В последний раз, когда он ее видел в ту ночь, блондиночка спала, свернувшись клубочком, на кровати в хозяйской спальне. Блузка ее была расстегнута до пояса, обе груди с сосками-вишенками бесстыдно обнажены. Клинг испытывал большое искушение разбудить ее и расспросить про того «одного мужика», но в этот момент в спальню вошел хозяин, выразительно прокашлялся, и Клинг побоялся, что его заподозрят в изнасиловании или, по крайней мере, попытке сексуального принуждения. Но назавтра, прежде чем уехать (Гасси таки осталась, как и грозилась), Клинг потихоньку порасспрашивал людей и узнал, что блондиночку зовут Моника Торп. В понедельник утром он позвонил в агентство Катлера, представился как муж Огасты, сказал, что они хотят пригласить Монику на маленький семейный прием, и получил ее телефон, которого не было в справочниках. Когда Клинг позвонил Монике домой, Моника сказала, что она его не знает и не помнит, чтобы говорила что-то насчет Огасты. И вообще, Огаста – совершенно замечательный человек, и они с ней лучшие подруги. Клинг не успел вставить ни слова – она тут же бросила трубку. Он тут же перезвонил.
– Слушай, мужик, отвянь, а? – сказала Моника. – Я понятия не имею, о чем ты говоришь.
И снова бросила трубку.
– Вот так вот, – закончил Клинг.
– И все? – спросил Карелла. – Ты хочешь сказать, что...
– Я тебе рассказал все, что произошло.
– Да ничего не произошло! – сказал Карелла. – Какая-то дуреха ужралась в дым и навешала тебе лапши на уши, а ты...
– Она говорила, что все время видит Огасту. С мужиками, Стив! С разными мужиками! Особенно с одним, Стив!
– Ага. И ты ей поверил, да?
– Я уже не знаю, чему верить!
– Ас Огастой ты об этом говорил?
– Нет.
– А почему?
– А что мне делать? Взять и спросить, нет ли у нее любовника? А если она ответит, что есть? И что тогда? Это жопа, Стив...
– Если бы я оказался в такой ситуации, я бы тут же спросил у Тедди...
– А что, если бы она сказала, что это правда?
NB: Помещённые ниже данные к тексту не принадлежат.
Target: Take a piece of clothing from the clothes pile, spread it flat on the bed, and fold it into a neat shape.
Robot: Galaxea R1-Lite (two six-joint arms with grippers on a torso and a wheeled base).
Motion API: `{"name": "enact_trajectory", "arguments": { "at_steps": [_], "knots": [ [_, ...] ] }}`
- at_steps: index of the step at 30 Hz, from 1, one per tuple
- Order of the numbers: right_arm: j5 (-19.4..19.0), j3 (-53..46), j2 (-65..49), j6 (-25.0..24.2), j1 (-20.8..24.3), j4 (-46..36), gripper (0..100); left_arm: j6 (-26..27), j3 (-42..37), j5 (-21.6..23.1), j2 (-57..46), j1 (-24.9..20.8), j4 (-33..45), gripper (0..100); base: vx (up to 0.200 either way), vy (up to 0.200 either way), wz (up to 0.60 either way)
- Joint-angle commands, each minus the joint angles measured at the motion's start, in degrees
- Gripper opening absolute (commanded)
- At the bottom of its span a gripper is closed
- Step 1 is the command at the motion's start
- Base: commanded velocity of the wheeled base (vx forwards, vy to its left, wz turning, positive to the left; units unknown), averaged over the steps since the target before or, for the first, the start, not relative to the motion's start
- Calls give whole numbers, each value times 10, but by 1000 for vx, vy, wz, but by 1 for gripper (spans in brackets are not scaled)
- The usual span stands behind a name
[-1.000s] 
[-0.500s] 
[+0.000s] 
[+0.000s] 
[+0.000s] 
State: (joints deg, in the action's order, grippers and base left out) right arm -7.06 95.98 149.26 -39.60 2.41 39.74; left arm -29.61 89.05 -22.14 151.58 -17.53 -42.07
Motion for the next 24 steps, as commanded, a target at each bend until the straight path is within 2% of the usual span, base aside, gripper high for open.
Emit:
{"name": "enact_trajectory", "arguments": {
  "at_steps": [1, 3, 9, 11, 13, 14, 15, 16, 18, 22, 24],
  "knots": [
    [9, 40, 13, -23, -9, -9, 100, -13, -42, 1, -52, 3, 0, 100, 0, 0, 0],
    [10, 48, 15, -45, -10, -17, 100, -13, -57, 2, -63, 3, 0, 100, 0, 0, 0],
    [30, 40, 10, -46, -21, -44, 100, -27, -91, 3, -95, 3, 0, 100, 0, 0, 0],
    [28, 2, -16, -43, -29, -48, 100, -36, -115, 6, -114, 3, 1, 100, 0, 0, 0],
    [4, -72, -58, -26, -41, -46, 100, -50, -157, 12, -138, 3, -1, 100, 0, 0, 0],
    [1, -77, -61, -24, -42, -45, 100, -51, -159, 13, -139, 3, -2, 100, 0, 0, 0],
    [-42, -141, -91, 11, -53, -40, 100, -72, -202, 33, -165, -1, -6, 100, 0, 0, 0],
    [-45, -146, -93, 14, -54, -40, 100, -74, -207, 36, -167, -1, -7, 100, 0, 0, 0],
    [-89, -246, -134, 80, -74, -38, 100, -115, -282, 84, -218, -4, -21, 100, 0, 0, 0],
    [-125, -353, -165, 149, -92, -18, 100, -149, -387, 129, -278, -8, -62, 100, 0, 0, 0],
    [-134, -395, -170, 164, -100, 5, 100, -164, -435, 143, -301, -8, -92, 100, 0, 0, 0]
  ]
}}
– Мы бы с этим разобрались.
– Ну да, конечно.
– Именно так.
Клинг помолчал. На лице его блестели бисеринки пота. Казалось, он вот-вот расплачется. Он достал из заднего кармана носовой платок и промокнул лоб. Втянул воздух сквозь зубы и наконец спросил:
– Стив... а у вас с Тедди по-прежнему все в порядке?
– Да.
– Я имею в виду...
– Я знаю, что ты имеешь в виду.
– Я имею в виду в постели.
– И в постели тоже. И во всем прочем.
– Потому что... я... я, наверно, не поверил бы ни единому слову из того, что наплела та девица, если бы я... если бы я и раньше не почувствовал неладное. Понимаешь, Стив, в последнее время... наверно, с июня... мы... понимаешь, раньше нас буквально тянуло друг к другу. Я приходил с работы, и она сразу на меня набрасывалась. А в последнее время... – Он потряс головой и умолк.
Карелла ничего не сказал. Он смотрел вперед, на дорогу. Погудел пешеходу, который собирался перейти дорогу на красный свет. Клинг снова потряс головой, достал платок и еще раз промокнул лоб.
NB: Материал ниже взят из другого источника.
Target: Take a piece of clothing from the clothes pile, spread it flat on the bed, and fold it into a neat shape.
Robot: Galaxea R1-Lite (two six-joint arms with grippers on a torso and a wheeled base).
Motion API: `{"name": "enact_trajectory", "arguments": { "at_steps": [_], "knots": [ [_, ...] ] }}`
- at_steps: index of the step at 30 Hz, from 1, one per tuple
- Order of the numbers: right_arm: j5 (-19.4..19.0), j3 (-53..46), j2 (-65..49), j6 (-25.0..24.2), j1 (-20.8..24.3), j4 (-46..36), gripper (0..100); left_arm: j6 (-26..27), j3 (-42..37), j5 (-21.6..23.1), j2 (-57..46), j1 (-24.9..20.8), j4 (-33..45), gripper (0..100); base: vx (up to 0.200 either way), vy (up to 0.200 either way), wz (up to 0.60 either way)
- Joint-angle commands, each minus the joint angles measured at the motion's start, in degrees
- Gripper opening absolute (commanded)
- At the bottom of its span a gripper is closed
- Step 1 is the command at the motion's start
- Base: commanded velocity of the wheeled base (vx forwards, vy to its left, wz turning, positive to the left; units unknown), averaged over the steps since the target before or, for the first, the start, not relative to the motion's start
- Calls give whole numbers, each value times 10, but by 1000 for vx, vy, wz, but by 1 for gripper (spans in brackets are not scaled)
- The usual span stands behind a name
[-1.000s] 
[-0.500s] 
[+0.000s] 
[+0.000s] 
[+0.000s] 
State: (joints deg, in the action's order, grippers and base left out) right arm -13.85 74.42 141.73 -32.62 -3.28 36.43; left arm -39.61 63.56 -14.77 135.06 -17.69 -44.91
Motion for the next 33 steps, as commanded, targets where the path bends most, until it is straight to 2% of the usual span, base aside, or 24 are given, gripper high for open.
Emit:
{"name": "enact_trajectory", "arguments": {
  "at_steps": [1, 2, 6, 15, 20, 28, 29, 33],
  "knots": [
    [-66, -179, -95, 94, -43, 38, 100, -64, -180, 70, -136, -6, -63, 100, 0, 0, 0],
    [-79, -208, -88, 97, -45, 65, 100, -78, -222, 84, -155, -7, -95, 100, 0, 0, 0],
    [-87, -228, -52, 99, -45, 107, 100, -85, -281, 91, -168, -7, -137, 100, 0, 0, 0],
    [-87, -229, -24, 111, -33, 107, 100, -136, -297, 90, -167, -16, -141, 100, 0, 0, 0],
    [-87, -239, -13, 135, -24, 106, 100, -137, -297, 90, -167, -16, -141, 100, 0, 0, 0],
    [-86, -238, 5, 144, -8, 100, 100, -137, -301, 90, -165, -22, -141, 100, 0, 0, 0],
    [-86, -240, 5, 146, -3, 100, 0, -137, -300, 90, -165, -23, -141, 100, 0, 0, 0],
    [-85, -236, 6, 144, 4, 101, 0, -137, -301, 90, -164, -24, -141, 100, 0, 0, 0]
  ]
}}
– Просто в последнее время... уже довольно давно... между нами ничего нет. В смысле, все не так, как раньше. Когда-то мы не могли расстаться ни на минуту. А теперь, даже когда мы занимаемся любовью, все так... холодно и пусто, Стив. Словно она просто терпит меня. Понимаешь, о чем я? Просто... просто... просто ждет, когда все это закончится. Жопа, Стив! – закончил он, уткнулся лицом в платок и начал всхлипывать.
– Говори, говори, – сказал Карелла.
– Извини...
– Все в порядке, говори дальше.
– Такая жопа! – повторил Клинг, всхлипывая в платок.
– Тебе нужно обсудить это с ней, – сказал Карелла.